Source material:
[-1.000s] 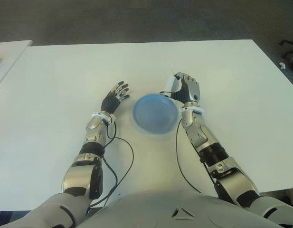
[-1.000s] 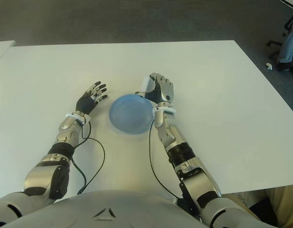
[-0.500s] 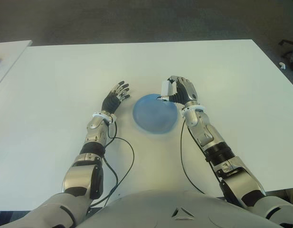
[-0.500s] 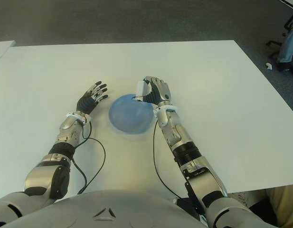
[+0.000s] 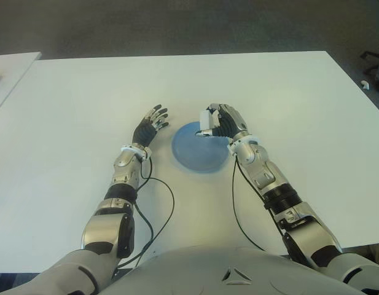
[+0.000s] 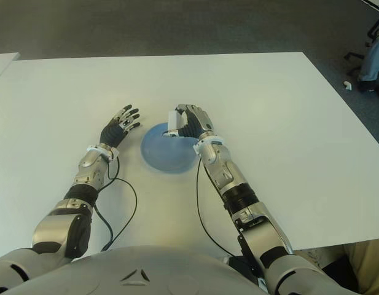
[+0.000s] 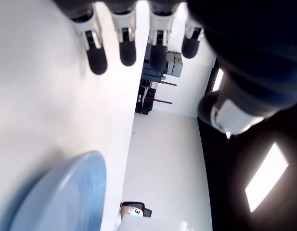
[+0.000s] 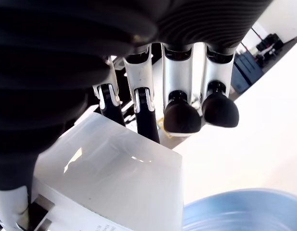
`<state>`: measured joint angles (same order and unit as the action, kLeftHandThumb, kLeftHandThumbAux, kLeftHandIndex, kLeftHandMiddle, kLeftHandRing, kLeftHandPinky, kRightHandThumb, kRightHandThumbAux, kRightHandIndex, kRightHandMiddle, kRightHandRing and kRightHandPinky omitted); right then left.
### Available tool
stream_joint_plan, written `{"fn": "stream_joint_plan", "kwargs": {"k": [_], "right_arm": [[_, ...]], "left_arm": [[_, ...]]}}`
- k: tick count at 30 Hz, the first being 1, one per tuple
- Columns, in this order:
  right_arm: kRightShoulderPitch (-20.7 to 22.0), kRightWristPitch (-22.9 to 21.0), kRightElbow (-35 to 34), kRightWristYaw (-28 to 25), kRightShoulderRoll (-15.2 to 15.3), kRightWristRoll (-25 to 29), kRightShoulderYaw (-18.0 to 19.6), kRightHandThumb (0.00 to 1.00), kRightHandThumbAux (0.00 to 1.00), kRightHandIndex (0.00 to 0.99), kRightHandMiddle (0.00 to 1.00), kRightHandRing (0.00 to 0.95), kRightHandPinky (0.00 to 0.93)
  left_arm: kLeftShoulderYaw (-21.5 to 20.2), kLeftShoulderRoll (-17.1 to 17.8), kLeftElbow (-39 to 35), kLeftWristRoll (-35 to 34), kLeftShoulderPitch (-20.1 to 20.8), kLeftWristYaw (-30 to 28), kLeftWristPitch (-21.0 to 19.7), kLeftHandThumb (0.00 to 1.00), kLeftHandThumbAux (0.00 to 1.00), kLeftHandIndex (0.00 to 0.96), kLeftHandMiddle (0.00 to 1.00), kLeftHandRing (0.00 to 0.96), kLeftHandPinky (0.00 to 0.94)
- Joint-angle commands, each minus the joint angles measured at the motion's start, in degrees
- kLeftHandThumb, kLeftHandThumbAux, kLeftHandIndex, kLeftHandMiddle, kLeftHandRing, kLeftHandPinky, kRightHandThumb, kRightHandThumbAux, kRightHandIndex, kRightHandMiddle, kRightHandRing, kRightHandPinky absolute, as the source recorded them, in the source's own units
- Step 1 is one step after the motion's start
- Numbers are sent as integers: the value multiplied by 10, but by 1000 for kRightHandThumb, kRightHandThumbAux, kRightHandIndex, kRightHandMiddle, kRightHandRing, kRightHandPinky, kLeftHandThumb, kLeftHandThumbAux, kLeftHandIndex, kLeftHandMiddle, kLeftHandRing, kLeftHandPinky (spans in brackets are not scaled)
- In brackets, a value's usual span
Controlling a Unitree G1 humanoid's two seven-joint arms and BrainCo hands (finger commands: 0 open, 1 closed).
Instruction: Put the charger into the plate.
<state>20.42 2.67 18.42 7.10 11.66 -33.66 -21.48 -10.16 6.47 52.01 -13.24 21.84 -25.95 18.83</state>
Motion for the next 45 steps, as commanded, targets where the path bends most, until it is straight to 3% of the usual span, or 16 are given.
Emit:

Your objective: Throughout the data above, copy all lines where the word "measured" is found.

Written reply:
`<state>`: measured joint angles (same order and unit as the action, kLeftHandThumb, kLeftHandThumbAux, kLeftHandIndex, kLeftHandMiddle, kLeftHandRing, kLeftHandPinky, kRightHandThumb, kRightHandThumbAux, kRightHandIndex, kRightHandMiddle, kRightHandRing and kRightHandPinky omitted); right then left.
- Joint-angle commands, each minus the joint angles measured at the motion's start, in degrees

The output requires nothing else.